RAL Tier1 Incident 1st December 2010: Short Power Outage led to loss of service.

Description:

The RAL Tier1 suffered a very short power outage at around 13:30 on Wednesday 1 December. Most services continued uninterrupted but a number of disk servers and batch worker nodes tripped off. Owing to the time taken to recover some disk servers, most Castor end points were in outage until the following morning.

Impact

The power interruption affected some disk servers and batch worker nodes. Core grid services are powered by a UPS and stayed up. Around 20% of batch capacity (and therefore running jobs) was lost. The main impact was that most of Castor was declared as in an Outage for around 20 hours. During this time Castor was running but there was a significant number (initially around 25 to 30%) of disk servers unavailable. The exception was LHCb where all disk servers were available within three hours of the power dip.

Timeline of the Incident

When What
1st December 13:30 Short power outage - noticed by Tier1 staff.
1st December 13:40 Set site in Outage in GOC DB while assessments made. Updated dashboard.
1st December 14:30 Assessment shows most services, including tape systems, up. Aware of numbers of disk servers down - many running a file system (fsck) check.
1st December 16:10 Ended Outage of site in GOC DB. Add a GOCDB entry for all srm endpoints (except LHCb) in Outage until 10am the next morning. srm-lhcb put into a state Warning for this time as all its disk servers were already back up.
2nd December 09:10 8 disk servers affected by power cut still out of production. These are being checked out individually.
2nd December 09:40 Two of the remaining four Atlas disk servers back in production.
2nd December 10:00 Allow GOC DB Outages & Warning to expire.
2nd December 16:30 All bar one of the affected disk servers back in production.
9th December 10:00 Final disk server (gdss77 - CmsFarmRead) returned to production.

Incident details

At 13:30 on the 1st December Tier1 staff noticed a brief power dip. An initial investigation showed a number of systems tripped off. The site was declared as being in an Outage while investigations took place. It became clear that all services stayed up with the exception of some disk servers and batch worker nodes.

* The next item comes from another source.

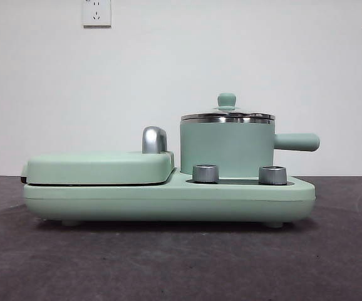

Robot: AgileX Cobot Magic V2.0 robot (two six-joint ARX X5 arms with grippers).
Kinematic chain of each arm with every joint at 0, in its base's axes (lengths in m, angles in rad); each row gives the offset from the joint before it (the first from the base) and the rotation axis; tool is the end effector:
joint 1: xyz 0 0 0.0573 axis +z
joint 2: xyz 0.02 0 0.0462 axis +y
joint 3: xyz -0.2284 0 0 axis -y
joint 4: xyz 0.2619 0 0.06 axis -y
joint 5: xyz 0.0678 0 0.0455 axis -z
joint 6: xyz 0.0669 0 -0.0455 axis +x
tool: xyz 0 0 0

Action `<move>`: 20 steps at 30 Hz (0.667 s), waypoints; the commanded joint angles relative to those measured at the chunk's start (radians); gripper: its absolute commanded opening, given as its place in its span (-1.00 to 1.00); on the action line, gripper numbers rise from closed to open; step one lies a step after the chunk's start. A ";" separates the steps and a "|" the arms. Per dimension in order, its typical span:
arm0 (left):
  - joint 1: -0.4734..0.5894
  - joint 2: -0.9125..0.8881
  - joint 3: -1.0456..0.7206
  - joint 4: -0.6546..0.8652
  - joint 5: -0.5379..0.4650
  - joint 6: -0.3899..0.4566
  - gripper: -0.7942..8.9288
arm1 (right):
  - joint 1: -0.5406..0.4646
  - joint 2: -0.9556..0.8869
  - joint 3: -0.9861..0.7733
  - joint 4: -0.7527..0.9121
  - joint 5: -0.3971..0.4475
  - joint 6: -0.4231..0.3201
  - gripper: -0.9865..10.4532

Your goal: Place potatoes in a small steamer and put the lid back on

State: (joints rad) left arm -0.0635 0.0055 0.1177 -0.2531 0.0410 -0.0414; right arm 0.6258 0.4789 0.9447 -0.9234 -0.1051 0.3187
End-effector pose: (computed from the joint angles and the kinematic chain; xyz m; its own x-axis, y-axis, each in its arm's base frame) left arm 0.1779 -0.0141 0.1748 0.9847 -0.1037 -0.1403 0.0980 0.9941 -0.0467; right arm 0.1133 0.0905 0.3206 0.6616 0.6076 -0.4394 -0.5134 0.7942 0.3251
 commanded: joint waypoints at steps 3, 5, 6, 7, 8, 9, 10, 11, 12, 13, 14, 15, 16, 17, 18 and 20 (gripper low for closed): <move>0.024 -0.002 -0.034 0.020 -0.027 -0.012 -0.83 | 0.007 0.001 0.005 0.011 0.000 -0.006 -0.79; 0.027 -0.002 -0.067 0.051 -0.040 -0.012 -0.83 | 0.007 0.001 0.005 0.011 0.000 -0.006 -0.79; 0.027 -0.002 -0.089 0.070 -0.043 -0.012 -0.83 | 0.007 0.001 0.005 0.011 0.000 -0.006 -0.79; 0.027 -0.002 -0.107 0.081 -0.044 -0.012 -0.83 | 0.007 0.001 0.005 0.011 0.000 -0.006 -0.79; 0.027 -0.002 -0.104 0.062 -0.043 -0.012 -0.83 | 0.007 0.001 0.005 0.011 0.000 -0.006 -0.79; 0.027 -0.002 -0.105 0.069 -0.043 -0.012 -0.83 | 0.007 0.001 0.006 0.011 0.000 -0.006 -0.79; 0.027 -0.002 -0.105 0.071 -0.043 -0.012 -0.83 | 0.007 0.001 0.006 0.011 0.000 -0.006 -0.79; 0.027 -0.002 -0.105 0.071 -0.043 -0.012 -0.83 | 0.007 0.001 0.006 0.011 0.000 -0.006 -0.79; 0.027 -0.002 -0.105 0.068 -0.043 -0.012 -0.83 | 0.007 0.001 0.006 0.011 0.000 -0.006 -0.79; 0.027 -0.002 -0.104 0.067 -0.042 -0.012 -0.83 | 0.007 0.001 0.006 0.011 0.000 -0.006 -0.79; 0.027 -0.002 -0.104 0.067 -0.042 -0.012 -0.83 | 0.007 0.001 0.006 0.011 0.000 -0.006 -0.79; 0.027 -0.002 -0.104 0.067 -0.042 -0.012 -0.83 | 0.007 0.001 0.006 0.011 0.000 -0.006 -0.79; 0.027 -0.002 -0.104 0.067 -0.042 -0.012 -0.83 | 0.007 0.001 0.006 0.011 0.000 -0.006 -0.79; 0.027 -0.002 -0.104 0.066 -0.042 -0.012 -0.83 | 0.007 0.001 0.006 0.011 0.000 -0.006 -0.79; 0.027 -0.002 -0.104 0.066 -0.042 -0.012 -0.83 | 0.007 0.001 0.006 0.011 0.000 -0.006 -0.79; 0.027 -0.002 -0.104 0.066 -0.042 -0.012 -0.83 | 0.007 0.001 0.006 0.011 0.000 -0.006 -0.79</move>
State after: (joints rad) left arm -0.0372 0.0048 0.0322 -0.1818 -0.0017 -0.0463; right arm 0.6258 0.4782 0.9443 -0.9234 -0.1051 0.3183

The batch worker nodes were quickly brought back on line. However, many of the disk servers ran a file system (fsck) check which took many hours. In a significant number of cases these servers did not complete their file system checks until the evening. A small number (eight) of disk servers had specific problems that required further investigation.

There was no loss of hardware (power supplies etc.)

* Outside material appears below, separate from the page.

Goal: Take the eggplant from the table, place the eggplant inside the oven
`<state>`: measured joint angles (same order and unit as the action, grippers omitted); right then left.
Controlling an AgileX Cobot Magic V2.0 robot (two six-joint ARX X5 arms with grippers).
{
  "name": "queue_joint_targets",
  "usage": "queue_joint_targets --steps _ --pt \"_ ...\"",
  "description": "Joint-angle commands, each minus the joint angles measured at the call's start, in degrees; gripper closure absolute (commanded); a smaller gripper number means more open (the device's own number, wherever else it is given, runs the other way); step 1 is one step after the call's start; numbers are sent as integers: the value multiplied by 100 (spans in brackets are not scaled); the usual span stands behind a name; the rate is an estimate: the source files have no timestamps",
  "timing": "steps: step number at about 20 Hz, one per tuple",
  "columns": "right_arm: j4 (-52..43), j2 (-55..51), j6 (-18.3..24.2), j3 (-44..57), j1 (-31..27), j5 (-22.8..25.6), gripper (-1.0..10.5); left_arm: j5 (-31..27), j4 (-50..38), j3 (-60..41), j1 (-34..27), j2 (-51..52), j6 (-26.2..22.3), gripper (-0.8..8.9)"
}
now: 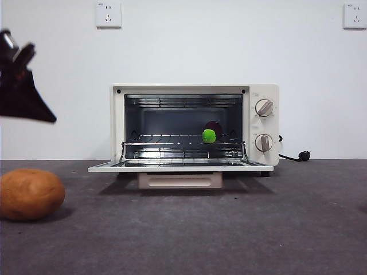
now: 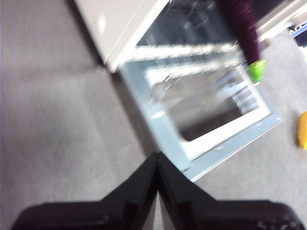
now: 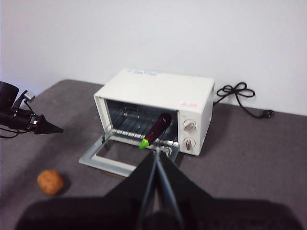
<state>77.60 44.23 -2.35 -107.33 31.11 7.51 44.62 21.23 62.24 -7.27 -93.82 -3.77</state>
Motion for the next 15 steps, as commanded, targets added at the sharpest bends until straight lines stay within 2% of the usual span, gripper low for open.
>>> queue_joint_targets --steps 1,4,15 --pt "127 -31 -66 116 7 -2 958 66 -83 -118 59 -358 76 820" --pt "127 -31 -166 111 7 0 958 256 -293 -118 96 -723 90 820" --pt "127 -31 -240 114 7 2 958 383 -872 -118 693 -1683 79 821"
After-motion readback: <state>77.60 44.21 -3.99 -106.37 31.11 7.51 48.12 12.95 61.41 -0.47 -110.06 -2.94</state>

The details of the incident were tracked internally within the Tier1 in RT ticket #69959.


Analysis

The cause was the failure of a 11kV underground cable joint on the RAL site. Only systems on Phase A were affected. Systems powered from other phases or on the building UPS were unaffected. This includes core systems such as the LFC front end, BDIIs etc.

A significant number of Castor disk servers were affected. These do not have UPS power and on reboot those with the 'ext3' file system carried out a file system check (fsck). This caused a significant delay in returning these servers to use. Newer servers use the XFS file system. This does not require the regular file system check. However, as this was the first such power incident since deploying servers with XFS some checksums were validated on an XFS server as a precautionary measure.

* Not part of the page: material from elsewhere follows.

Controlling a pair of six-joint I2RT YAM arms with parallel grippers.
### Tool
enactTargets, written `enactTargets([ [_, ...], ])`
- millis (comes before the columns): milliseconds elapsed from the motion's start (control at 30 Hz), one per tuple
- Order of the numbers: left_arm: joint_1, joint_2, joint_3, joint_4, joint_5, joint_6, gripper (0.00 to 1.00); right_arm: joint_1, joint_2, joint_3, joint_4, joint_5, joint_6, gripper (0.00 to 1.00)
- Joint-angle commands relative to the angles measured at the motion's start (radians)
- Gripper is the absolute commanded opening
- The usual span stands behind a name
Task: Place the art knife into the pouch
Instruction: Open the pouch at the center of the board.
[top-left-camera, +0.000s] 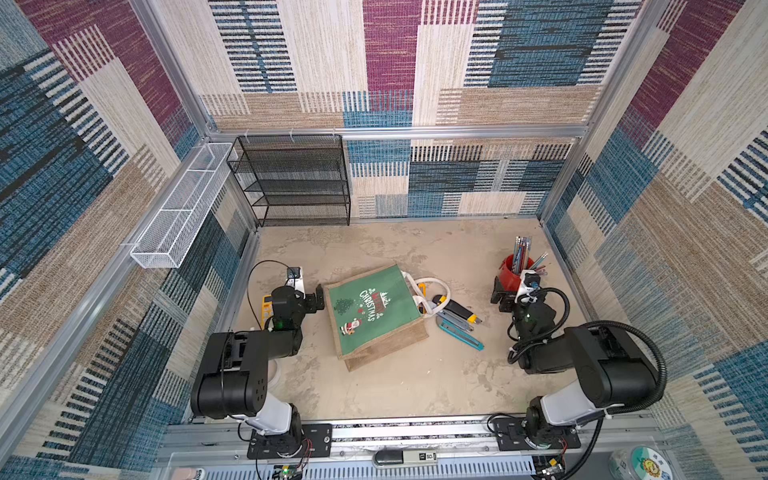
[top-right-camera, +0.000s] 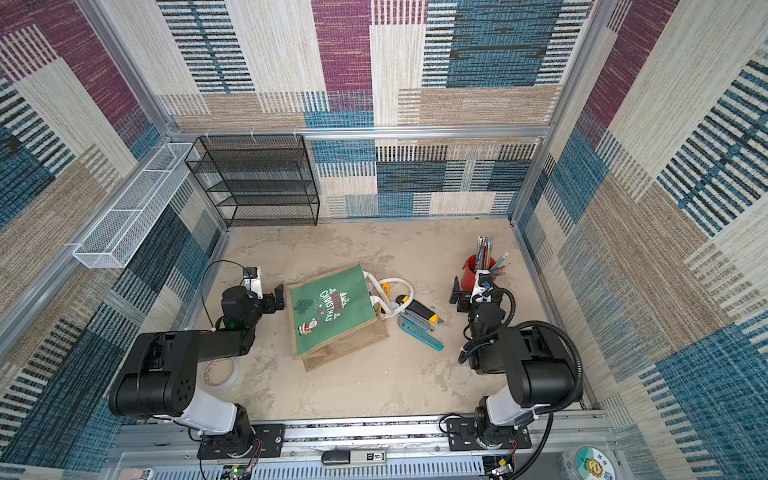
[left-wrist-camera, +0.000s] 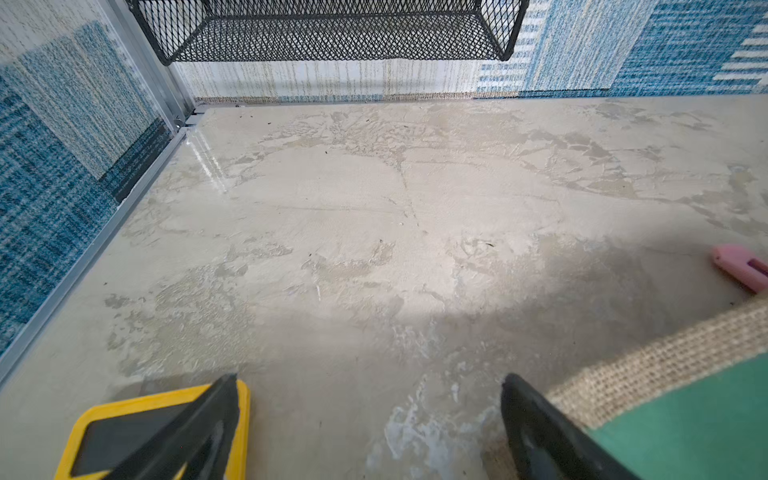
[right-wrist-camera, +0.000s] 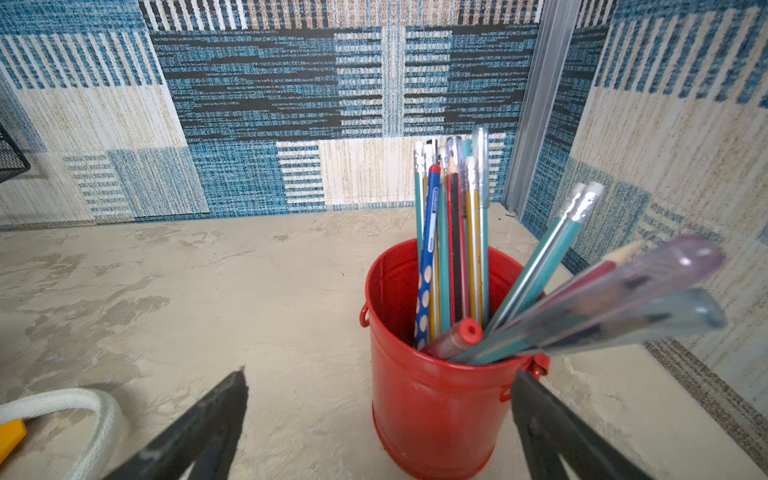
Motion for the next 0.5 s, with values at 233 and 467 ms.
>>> enactTargets([
  [233,0.000,-0.003,0.003,0.002,0.016,-0.010,0.99,0.001,-0.001,0.003,0.031,-0.004,0.000,0.99],
  [467,0.001,-0.002,0.003,0.002,0.016,-0.010,0.99,0.001,0.000,0.005,0.028,-0.006,0.001,0.99],
])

A portion of the batch capacity (around 20%), with the currently running jobs on those nodes, was lost as the worker nodes restarted.

Only one phase (A) of the power supply was affected. Consideration should be given to the effect of the failure of either of the other phases on Tier1 operations.

Follow Up

Issue Response Done
Disk Servers susceptible to power outages Implement the planned dual-powering of disk servers from both UPS and non-UPS power so as to enable the servers to either remain up during a short power outage or to execute a controlled shut-down on power failure. No
File servers with Ext3 file systems checking (fsck) on boot. At the start of the 2010 LHC run the disk servers had been set not to routinely fsck on boot for the maximum configurable time. However, that had expired a few days before this power outage. This will no longer be necessary once systems have moved to XFS. However, those systems remaining with Ext3 need to have this parameter checked to ensure this does not recur during 2011 running. No
Consider the effect of such an incident affecting other power phases. A review has been carried out of the effect of a failure of any of the power phases on the Tier1 systems with consideration given to mitigation by moving to UPS (or dual power with one side on UPS) for these cases. The disk arrays hosting the Oracle databases have all been moved to dual (UPS and non-UPS) power since this incident. The only other category of system identified by the review are the Castor head-nodes. A further subsequent review has verified that the Castor head nodes are powered as expected. Yes


Reported by: Gareth Smith. Wednesday 8th December.

Summary Table

Start Date 1st December 2010
Impact >50%
Duration of Outage 20 hours
Status Open
Root Cause External Power Supply Failure
Data Loss No